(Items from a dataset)

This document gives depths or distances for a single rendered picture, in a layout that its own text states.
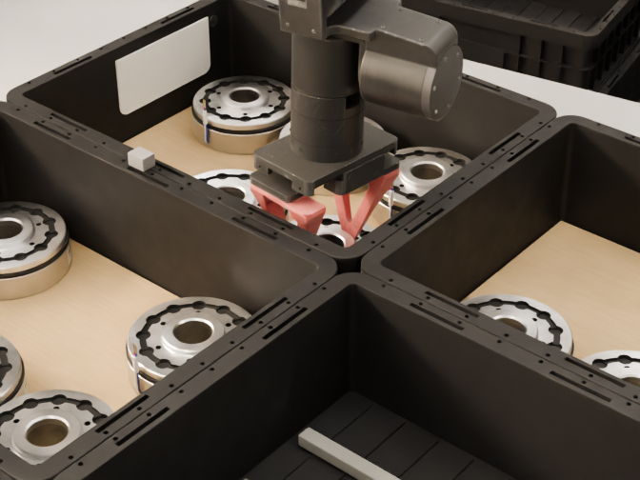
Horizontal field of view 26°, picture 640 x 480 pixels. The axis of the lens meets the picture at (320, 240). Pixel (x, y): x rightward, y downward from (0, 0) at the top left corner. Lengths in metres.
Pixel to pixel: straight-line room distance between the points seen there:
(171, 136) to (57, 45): 0.51
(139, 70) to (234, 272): 0.33
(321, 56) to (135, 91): 0.37
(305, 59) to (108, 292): 0.27
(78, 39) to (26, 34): 0.07
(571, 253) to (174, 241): 0.34
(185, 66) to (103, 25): 0.52
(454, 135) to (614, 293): 0.23
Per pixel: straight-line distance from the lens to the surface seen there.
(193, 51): 1.40
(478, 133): 1.27
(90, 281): 1.18
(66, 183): 1.20
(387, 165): 1.11
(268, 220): 1.06
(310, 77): 1.04
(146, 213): 1.14
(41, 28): 1.91
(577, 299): 1.16
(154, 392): 0.91
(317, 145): 1.06
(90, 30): 1.89
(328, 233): 1.16
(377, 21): 1.01
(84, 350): 1.11
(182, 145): 1.36
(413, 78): 1.00
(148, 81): 1.37
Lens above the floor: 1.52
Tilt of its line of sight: 35 degrees down
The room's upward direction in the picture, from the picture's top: straight up
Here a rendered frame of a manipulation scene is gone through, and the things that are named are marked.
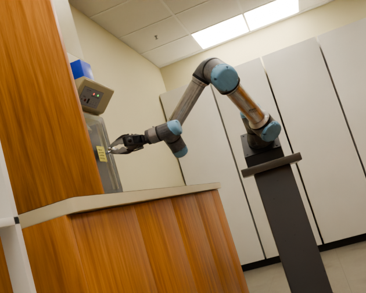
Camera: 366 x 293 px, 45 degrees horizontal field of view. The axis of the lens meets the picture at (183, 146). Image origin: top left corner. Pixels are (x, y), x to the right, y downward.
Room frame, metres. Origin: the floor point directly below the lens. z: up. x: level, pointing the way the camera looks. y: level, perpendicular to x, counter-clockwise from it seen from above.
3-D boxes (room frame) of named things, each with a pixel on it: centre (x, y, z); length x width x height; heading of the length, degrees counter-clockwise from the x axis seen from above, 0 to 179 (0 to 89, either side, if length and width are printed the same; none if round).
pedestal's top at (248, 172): (2.46, -0.43, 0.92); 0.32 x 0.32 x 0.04; 83
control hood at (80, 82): (2.02, 0.35, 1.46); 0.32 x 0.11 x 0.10; 166
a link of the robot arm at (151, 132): (2.04, 0.12, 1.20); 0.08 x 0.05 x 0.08; 166
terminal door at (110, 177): (2.03, 0.39, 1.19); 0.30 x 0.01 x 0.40; 165
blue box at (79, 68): (1.94, 0.37, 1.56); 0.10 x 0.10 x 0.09; 76
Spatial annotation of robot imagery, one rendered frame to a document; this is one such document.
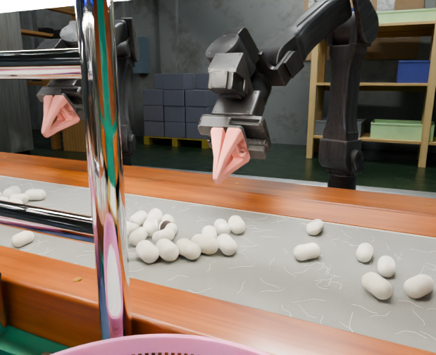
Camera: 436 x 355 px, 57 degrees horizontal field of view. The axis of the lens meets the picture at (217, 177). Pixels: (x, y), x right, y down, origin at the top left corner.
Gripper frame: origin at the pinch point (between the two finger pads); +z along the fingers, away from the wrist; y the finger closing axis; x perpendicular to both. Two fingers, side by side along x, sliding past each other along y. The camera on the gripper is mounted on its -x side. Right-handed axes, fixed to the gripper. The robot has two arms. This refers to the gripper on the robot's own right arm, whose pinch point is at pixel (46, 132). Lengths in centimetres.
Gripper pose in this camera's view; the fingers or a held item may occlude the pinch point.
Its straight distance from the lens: 83.3
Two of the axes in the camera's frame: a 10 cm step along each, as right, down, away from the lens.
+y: 9.3, 0.9, -3.6
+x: 2.5, 6.0, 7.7
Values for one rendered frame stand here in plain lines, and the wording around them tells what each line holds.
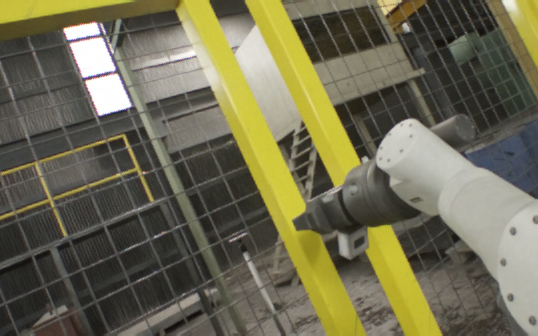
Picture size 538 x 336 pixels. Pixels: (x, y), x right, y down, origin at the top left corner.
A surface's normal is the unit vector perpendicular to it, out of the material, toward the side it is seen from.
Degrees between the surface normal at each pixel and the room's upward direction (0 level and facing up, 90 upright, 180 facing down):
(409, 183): 127
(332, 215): 90
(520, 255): 62
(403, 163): 121
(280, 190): 90
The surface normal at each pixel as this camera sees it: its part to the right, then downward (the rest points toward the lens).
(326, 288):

WHAT TO DO: The answer consists of every line above in which the word "points" occurs.

ANSWER TO THE EXERCISE:
Pixel to pixel: straight-line room distance between the points seen there:
The surface normal at each pixel as this camera sees it: its part to the right, then downward (the rest points toward the lens).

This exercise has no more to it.